> TASK TO CARRY OUT
Would you give again, exactly as written, the lines from the opening of the records to the line with "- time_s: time", that line included and pictures excluded?

[Stored data entries]

+ + + + +

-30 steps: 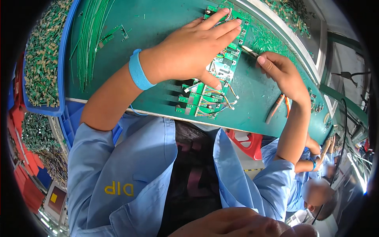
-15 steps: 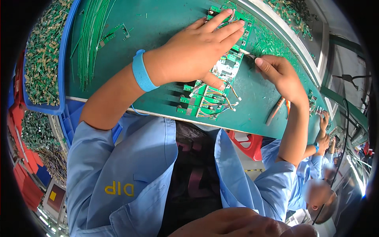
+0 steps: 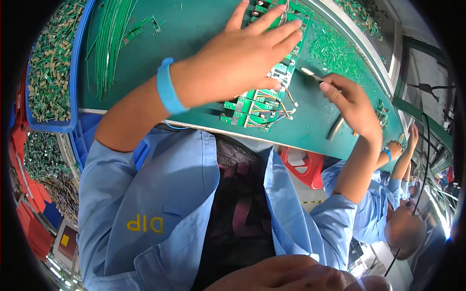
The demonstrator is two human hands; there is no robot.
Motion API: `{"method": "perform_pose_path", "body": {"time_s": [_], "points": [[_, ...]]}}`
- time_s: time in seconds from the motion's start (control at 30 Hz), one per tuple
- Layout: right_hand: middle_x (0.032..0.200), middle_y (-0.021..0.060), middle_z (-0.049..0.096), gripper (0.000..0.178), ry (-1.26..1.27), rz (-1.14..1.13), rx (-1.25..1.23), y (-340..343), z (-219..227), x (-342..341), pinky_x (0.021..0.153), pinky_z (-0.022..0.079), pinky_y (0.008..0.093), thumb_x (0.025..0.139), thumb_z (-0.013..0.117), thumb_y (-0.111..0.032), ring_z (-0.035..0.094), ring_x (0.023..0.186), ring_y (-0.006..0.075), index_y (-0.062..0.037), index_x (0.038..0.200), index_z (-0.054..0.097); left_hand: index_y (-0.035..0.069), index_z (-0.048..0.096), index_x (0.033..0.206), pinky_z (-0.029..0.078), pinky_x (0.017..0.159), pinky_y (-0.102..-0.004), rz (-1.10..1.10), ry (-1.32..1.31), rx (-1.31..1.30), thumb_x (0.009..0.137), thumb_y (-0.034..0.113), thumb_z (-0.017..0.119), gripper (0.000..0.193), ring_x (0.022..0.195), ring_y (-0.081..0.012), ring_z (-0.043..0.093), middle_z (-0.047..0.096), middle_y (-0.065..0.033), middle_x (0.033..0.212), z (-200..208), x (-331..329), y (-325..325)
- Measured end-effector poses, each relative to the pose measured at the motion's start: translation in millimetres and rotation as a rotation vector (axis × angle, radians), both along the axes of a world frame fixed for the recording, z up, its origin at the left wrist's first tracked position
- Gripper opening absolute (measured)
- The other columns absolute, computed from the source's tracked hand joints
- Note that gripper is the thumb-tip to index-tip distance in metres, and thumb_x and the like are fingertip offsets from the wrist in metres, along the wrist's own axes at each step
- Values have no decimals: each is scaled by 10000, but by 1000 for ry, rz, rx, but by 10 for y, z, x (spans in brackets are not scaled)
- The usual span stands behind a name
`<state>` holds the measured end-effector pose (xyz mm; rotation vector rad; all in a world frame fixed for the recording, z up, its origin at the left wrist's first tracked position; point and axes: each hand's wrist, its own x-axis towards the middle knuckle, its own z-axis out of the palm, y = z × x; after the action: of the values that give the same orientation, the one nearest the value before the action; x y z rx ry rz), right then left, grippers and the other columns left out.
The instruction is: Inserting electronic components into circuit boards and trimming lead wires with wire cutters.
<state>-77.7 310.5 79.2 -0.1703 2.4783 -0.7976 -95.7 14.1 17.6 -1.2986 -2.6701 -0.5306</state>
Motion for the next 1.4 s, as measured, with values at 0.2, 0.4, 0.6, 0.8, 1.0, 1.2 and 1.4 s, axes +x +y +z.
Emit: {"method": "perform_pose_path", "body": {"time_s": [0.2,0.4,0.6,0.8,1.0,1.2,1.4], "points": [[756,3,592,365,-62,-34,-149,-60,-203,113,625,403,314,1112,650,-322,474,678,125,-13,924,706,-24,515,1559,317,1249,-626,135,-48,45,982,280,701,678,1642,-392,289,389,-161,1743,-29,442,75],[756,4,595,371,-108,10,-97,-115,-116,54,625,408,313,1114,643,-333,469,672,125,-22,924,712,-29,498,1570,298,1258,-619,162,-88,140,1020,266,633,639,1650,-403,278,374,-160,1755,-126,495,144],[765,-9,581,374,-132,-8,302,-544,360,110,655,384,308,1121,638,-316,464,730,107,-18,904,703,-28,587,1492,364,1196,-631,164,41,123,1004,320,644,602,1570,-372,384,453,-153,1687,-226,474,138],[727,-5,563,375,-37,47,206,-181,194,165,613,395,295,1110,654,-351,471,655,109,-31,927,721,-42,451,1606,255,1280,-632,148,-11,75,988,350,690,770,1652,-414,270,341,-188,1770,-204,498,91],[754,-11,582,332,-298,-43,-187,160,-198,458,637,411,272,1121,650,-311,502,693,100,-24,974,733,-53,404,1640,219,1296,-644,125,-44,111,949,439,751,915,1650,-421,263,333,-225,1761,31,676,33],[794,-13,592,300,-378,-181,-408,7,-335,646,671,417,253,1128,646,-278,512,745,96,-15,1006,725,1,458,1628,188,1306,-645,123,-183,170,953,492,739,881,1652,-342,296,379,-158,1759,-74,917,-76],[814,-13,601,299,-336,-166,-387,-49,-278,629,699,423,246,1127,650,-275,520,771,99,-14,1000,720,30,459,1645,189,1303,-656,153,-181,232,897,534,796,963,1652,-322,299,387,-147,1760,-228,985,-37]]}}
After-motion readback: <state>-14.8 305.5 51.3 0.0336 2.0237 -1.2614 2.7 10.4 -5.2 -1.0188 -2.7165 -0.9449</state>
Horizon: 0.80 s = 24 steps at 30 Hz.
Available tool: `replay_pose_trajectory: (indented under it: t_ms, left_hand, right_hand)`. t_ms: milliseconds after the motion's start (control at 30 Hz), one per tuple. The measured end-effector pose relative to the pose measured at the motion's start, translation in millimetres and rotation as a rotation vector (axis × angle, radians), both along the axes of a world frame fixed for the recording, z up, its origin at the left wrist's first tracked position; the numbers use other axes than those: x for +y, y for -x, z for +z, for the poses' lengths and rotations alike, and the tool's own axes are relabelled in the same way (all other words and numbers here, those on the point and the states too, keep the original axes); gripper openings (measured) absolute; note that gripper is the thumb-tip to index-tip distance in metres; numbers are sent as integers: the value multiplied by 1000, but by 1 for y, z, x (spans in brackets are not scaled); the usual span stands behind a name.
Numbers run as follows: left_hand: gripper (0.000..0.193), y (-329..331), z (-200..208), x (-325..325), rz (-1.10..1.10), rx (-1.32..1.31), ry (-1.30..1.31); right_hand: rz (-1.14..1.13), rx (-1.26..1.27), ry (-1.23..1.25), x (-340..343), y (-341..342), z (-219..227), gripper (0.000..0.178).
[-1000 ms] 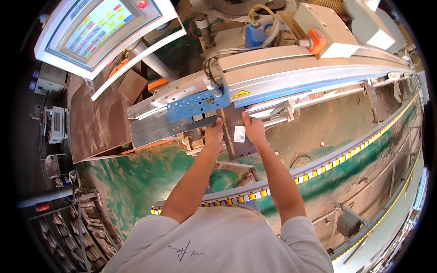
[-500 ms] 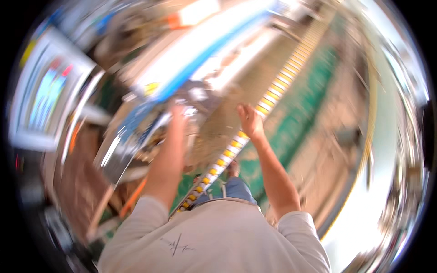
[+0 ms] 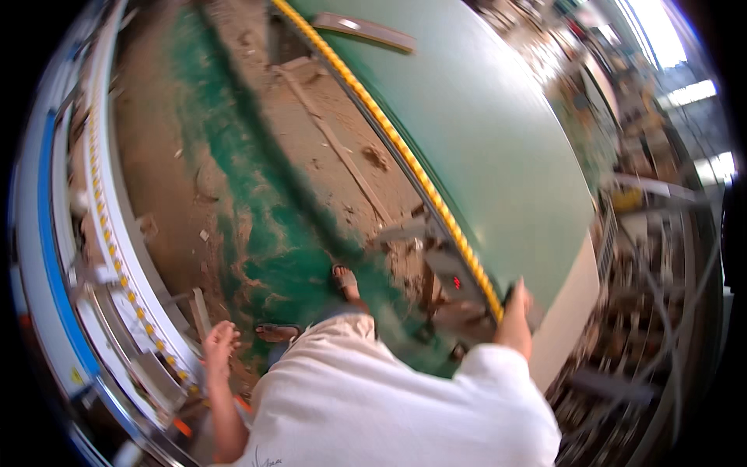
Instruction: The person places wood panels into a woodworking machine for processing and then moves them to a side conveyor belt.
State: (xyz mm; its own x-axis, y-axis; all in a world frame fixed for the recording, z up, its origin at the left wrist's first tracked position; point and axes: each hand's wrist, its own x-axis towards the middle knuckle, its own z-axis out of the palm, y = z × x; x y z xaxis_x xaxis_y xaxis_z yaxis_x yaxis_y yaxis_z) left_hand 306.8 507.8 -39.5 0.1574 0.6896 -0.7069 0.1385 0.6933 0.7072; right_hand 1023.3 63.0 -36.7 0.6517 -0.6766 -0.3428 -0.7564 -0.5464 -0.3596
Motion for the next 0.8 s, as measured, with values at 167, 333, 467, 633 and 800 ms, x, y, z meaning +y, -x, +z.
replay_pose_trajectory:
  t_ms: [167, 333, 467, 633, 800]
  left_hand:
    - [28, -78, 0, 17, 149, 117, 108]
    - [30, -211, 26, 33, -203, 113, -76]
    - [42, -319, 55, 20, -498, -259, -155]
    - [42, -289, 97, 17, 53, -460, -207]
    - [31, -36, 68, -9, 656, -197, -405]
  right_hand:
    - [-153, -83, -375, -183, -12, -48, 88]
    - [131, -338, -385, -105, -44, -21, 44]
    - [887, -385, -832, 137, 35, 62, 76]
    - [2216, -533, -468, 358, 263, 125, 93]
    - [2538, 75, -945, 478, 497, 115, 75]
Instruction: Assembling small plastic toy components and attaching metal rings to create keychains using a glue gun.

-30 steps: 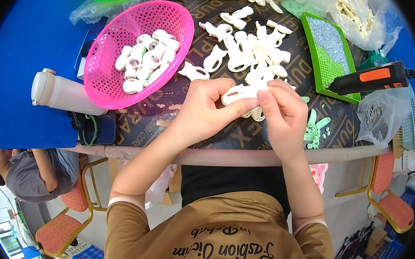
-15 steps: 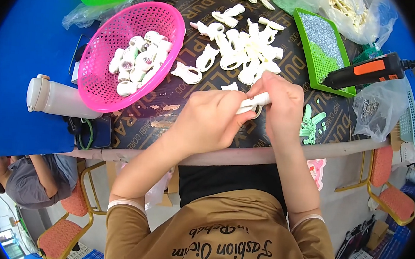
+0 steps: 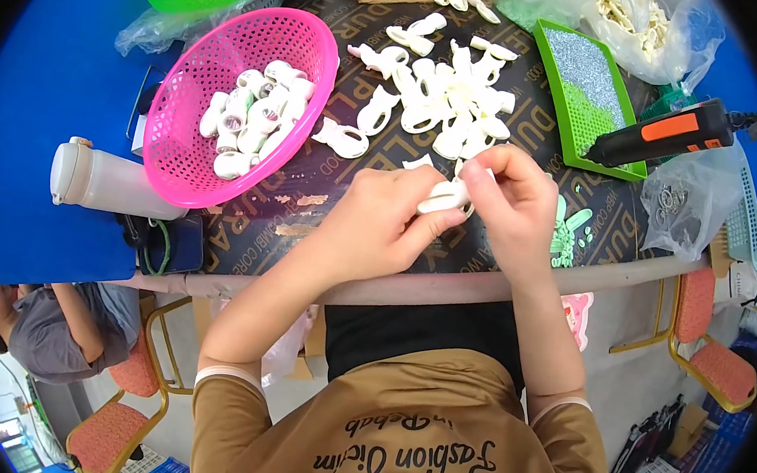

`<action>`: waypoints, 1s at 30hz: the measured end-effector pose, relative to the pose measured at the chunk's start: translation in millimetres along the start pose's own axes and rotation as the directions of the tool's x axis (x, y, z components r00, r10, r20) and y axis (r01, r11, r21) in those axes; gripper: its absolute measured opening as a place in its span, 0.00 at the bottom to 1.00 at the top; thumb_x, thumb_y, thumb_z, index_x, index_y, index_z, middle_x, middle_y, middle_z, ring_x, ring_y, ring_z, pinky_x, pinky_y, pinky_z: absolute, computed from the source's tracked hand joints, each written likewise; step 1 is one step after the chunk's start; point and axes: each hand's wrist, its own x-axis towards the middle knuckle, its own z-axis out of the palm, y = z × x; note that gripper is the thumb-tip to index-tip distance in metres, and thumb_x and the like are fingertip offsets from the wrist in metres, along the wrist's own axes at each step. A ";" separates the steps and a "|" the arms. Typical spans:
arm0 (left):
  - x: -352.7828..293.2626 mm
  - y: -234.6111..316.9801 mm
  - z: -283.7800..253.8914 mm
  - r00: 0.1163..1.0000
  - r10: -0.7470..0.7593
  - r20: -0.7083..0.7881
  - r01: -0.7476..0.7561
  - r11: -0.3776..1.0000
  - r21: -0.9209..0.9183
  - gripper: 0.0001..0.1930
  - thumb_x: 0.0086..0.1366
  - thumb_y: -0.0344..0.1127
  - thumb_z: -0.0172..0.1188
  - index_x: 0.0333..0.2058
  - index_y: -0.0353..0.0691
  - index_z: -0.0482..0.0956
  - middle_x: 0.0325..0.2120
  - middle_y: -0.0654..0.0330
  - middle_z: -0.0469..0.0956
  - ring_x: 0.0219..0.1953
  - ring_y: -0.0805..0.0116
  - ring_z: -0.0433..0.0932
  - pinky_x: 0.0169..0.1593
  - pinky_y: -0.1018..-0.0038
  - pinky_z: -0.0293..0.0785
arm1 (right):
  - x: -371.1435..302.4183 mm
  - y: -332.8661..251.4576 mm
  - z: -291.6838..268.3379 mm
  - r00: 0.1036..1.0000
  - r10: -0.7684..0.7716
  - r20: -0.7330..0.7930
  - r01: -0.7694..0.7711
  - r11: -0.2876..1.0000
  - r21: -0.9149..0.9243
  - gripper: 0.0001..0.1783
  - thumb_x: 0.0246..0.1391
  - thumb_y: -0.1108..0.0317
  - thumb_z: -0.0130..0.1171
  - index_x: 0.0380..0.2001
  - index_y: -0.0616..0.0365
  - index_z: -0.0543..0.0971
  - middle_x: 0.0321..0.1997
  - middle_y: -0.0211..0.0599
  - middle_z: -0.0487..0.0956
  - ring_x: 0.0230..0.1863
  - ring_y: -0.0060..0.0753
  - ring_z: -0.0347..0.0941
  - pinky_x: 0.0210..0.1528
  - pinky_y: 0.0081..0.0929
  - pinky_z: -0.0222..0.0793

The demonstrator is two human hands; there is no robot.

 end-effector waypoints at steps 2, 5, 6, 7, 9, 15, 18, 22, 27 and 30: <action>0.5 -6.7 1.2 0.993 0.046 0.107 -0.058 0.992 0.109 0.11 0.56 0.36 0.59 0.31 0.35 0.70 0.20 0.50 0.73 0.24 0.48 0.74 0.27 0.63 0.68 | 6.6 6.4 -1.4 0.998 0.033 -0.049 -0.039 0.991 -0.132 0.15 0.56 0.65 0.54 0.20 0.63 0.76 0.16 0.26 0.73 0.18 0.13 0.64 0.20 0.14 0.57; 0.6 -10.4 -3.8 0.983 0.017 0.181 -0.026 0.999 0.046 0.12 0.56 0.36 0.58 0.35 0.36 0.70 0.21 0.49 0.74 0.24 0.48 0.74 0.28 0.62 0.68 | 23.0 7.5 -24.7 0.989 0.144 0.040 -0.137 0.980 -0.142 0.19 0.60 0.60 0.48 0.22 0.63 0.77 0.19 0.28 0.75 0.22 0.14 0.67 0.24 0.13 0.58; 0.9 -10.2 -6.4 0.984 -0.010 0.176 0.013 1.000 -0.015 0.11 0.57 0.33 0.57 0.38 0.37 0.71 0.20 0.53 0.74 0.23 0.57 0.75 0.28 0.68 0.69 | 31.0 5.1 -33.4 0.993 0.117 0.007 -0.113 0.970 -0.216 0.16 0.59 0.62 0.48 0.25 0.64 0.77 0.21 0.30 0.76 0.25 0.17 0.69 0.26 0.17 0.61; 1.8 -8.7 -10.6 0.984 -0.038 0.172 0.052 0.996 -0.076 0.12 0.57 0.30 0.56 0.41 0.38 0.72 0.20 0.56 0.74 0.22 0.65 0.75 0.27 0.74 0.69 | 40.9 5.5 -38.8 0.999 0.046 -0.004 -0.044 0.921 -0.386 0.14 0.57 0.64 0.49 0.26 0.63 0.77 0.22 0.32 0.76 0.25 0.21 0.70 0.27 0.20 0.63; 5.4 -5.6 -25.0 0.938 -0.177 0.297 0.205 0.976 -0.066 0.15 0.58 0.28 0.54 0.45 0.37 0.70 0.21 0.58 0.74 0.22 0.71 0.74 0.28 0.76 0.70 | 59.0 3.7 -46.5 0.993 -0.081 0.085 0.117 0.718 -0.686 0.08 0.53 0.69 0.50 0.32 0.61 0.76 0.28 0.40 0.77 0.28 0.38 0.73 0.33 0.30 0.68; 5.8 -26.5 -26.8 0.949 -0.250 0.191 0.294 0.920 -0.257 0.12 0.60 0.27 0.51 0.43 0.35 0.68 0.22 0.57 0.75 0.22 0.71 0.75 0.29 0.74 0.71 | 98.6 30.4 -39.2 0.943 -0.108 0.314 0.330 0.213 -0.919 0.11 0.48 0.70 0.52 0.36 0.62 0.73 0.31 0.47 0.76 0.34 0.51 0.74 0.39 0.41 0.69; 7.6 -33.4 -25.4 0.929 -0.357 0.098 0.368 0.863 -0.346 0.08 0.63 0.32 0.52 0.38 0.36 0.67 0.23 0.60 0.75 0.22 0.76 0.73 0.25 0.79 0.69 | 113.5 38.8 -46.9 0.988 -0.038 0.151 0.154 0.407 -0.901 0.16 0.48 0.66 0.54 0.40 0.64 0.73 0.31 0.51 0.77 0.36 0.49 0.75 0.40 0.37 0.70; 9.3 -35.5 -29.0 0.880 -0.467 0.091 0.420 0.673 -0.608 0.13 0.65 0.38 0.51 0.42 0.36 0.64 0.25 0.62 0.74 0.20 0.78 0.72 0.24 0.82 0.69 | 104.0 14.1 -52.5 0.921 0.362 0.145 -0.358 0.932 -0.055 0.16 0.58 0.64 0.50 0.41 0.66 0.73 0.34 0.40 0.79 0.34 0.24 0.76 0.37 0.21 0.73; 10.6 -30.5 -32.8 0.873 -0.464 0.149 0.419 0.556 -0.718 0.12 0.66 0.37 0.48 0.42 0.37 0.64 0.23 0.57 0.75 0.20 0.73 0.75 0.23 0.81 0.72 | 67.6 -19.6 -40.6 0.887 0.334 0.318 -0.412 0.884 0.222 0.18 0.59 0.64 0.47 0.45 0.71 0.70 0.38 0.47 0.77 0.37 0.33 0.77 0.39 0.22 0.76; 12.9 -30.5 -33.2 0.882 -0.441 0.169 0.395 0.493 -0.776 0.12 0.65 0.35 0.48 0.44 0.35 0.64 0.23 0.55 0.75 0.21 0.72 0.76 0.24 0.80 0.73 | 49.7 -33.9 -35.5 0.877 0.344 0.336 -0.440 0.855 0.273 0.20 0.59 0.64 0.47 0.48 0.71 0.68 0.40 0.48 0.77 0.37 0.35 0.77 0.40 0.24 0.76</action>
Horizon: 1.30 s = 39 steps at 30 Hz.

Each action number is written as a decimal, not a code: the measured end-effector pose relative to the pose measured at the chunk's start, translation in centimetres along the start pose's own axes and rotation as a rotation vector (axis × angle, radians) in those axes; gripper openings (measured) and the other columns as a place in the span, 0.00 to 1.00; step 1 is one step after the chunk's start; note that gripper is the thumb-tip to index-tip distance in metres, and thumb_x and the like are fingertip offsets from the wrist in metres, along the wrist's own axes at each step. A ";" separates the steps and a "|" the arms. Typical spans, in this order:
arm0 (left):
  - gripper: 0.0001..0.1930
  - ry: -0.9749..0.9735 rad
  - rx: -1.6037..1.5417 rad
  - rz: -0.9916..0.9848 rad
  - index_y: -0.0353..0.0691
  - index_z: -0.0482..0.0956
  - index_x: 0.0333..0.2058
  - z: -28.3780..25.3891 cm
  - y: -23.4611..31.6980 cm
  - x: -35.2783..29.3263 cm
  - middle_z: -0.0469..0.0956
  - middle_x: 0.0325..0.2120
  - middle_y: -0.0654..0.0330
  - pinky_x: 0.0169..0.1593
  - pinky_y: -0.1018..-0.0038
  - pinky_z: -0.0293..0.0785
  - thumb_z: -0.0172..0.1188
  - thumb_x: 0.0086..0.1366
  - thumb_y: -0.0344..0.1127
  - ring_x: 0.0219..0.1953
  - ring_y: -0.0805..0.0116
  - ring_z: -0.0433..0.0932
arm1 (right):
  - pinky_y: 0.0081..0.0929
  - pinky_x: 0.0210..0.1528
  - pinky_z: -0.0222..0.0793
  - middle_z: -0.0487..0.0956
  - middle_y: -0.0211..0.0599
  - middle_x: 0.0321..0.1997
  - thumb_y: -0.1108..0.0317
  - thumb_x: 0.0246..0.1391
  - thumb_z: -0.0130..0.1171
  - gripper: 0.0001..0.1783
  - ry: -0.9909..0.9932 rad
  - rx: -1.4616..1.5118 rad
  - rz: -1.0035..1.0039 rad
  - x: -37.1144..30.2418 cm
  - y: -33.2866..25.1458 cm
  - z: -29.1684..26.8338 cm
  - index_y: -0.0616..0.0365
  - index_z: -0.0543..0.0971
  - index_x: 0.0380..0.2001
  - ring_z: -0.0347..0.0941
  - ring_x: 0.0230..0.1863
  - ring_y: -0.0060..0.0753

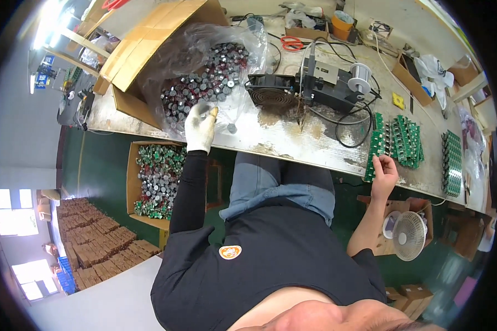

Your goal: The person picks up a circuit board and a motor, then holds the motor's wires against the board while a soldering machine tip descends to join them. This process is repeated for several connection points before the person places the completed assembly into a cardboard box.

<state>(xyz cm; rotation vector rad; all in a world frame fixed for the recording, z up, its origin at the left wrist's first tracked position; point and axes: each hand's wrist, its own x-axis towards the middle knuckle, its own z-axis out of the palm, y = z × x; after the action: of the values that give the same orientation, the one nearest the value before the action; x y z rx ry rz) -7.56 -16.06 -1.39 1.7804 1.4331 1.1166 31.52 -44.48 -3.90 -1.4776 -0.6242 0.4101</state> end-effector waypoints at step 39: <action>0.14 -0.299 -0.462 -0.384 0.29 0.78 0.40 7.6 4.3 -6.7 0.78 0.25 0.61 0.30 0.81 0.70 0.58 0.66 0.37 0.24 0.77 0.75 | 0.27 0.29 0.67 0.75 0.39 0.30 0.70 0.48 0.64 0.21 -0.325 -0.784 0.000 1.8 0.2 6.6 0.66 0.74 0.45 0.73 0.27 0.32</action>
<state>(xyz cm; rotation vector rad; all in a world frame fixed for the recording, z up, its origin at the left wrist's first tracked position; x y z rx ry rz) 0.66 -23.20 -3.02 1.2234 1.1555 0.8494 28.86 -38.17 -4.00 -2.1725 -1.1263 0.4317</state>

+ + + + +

> FINISHED TASK
-30 steps: 
-15 steps: 
+0 steps: 
The demonstrator is two human hands; there is no robot.
Motion API: `{"method": "perform_pose_path", "body": {"time_s": [_], "points": [[_, ...]]}}`
- time_s: time in seconds from the motion's start (control at 30 Hz), one per tuple

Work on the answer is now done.